* **DIRECTIONS FOR THIS TASK**
Retype the data below, every word of it, exactly.

* **Stored entries**
--

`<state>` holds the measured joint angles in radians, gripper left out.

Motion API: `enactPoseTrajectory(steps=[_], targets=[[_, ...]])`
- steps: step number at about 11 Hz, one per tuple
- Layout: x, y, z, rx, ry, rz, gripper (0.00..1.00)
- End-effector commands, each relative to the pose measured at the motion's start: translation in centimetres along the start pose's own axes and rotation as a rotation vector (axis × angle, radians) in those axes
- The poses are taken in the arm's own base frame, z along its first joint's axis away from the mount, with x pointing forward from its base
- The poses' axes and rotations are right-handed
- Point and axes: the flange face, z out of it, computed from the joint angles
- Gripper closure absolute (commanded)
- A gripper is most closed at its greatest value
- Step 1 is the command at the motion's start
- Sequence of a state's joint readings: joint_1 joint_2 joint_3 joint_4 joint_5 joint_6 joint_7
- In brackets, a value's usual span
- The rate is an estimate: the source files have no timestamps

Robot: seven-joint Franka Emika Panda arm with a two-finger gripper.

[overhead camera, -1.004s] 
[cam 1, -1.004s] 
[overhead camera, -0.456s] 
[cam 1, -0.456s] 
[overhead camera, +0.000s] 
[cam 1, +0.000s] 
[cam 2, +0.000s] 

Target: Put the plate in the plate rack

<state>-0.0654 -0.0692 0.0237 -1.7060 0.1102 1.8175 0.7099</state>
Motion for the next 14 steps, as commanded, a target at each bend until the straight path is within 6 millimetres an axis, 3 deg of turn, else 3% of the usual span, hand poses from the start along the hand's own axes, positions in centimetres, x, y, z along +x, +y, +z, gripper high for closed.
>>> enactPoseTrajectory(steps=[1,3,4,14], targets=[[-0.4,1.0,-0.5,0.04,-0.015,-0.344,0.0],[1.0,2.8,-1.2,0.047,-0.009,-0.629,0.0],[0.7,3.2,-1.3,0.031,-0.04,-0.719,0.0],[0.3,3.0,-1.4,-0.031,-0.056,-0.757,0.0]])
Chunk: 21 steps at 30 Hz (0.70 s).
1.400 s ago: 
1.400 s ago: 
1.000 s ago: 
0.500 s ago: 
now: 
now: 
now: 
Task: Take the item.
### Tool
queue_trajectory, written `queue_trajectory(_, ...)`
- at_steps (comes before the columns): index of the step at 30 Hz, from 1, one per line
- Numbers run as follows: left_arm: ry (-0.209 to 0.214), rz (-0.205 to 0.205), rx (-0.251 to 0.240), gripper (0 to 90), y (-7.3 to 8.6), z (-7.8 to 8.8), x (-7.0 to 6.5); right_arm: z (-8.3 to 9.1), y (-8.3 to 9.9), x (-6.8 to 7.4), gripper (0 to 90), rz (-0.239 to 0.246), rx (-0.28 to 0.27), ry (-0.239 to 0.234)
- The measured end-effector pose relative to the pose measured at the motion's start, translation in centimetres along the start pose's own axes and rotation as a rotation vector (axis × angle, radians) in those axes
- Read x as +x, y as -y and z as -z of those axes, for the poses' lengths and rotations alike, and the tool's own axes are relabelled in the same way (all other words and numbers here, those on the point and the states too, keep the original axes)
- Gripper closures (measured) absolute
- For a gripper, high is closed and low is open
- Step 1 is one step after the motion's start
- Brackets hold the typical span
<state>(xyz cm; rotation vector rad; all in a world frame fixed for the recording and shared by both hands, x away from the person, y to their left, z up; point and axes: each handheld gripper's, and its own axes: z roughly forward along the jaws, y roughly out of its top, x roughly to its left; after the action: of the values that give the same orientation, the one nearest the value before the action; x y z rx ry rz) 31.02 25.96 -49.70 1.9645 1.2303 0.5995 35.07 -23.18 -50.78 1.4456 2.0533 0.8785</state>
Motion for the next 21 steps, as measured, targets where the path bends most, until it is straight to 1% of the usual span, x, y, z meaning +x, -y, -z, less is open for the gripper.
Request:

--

* **RESPONSE TO THE EXERCISE**
`<state>` holds the measured joint angles in radians, gripper left out.

Motion API: `enactPoseTrajectory(steps=[_], targets=[[_, ...]])`
- steps: step number at about 11 Hz, one per tuple
- Layout: x, y, z, rx, ry, rz, gripper (0.00..1.00)
- End-effector commands, each relative to the pose measured at the motion's start: translation in centimetres along the start pose's own axes and rotation as a rotation vector (axis × angle, radians) in those axes
- The poses are taken in the arm's own base frame, z along its first joint's axis away from the mount, with x pointing forward from its base
- The poses' axes and rotations are right-handed
- Point and axes: the flange face, z out of it, computed from the joint angles
- Gripper closure absolute (commanded)
- A gripper is most closed at its greatest value
- Step 1 is the command at the motion's start
- Sequence of a state's joint readings: joint_1 joint_2 joint_3 joint_4 joint_5 joint_6 joint_7
- In brackets, a value's usual span
- The rate is an estimate: the source files have no timestamps

Robot: seven-joint Franka Emika Panda arm with a two-finger gripper.

[overhead camera, -1.004s] 
[cam 1, -1.004s] 
[overhead camera, -0.456s] 
[cam 1, -0.456s] 
[overhead camera, +0.000s] 
[cam 1, +0.000s] 
[cam 2, +0.000s] 

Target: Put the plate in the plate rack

<state>-0.0654 -0.0692 0.0237 -1.7060 0.1102 1.8175 0.7099</state>
Motion for the next 14 steps, as commanded, a target at each bend until the straight path is within 6 millimetres an axis, 3 deg of turn, else 3% of the usual span, hand poses from the start along the hand's own axes, positions in centimetres, x, y, z along +x, +y, +z, gripper high for closed.
>>> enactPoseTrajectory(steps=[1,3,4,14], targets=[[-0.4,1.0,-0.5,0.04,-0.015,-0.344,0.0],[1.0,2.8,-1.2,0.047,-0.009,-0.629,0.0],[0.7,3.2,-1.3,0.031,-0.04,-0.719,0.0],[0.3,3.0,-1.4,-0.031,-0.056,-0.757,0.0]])
Chunk: 21 steps at 30 Hz (0.70 s).
1.400 s ago: 
1.400 s ago: 
1.000 s ago: 
0.500 s ago: 
now: 
now: 
now: 
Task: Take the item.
### Tool
queue_trajectory, written `queue_trajectory(_, ...)`
- at_steps (comes before the columns): index of the step at 30 Hz, from 1, one per line
- Numbers run as follows: left_arm: ry (-0.209 to 0.214), rz (-0.205 to 0.205), rx (-0.251 to 0.240), gripper (0 to 90), y (-7.3 to 8.6), z (-7.8 to 8.8), x (-7.0 to 6.5); right_arm: z (-8.3 to 9.1), y (-8.3 to 9.9), x (-6.8 to 7.4), gripper (0 to 90), rz (-0.239 to 0.246), rx (-0.28 to 0.27), ry (-0.239 to 0.234)
- The measured end-effector pose relative to the pose measured at the motion's start, translation in centimetres along the start pose's own axes and rotation as a rotation vector (axis × angle, radians) in those axes
- Read x as +x, y as -y and z as -z of those axes, for the poses' lengths and rotations alike, and the tool's own axes are relabelled in the same way (all other words and numbers here, those on the point and the states too, keep the original axes)
- Gripper closures (measured) absolute
- For a gripper, high is closed and low is open
- Step 1 is one step after the motion's start
- Brackets hold the typical span
<state>(xyz cm; rotation vector rad; all in a world frame fixed for the recording and shared by both hands, x away from the person, y to their left, z up; point and axes: each handheld gripper's, and its own axes: z roughly forward along the jaws, y roughly out of its top, x roughly to its left; after the action: of the values that give the same orientation, the one nearest the value before the action; x y z rx ry rz) 31.02 25.96 -49.70 1.9645 1.2303 0.5995 35.07 -23.18 -50.78 1.4456 2.0533 0.8785</state>
Motion for the next 21 steps, as measured, targets where the path bends most, until it is straight to 1% of the usual span, x, y, z meaning +x, -y, -z, less is open for the gripper.
Request:

This exercise requires no further response.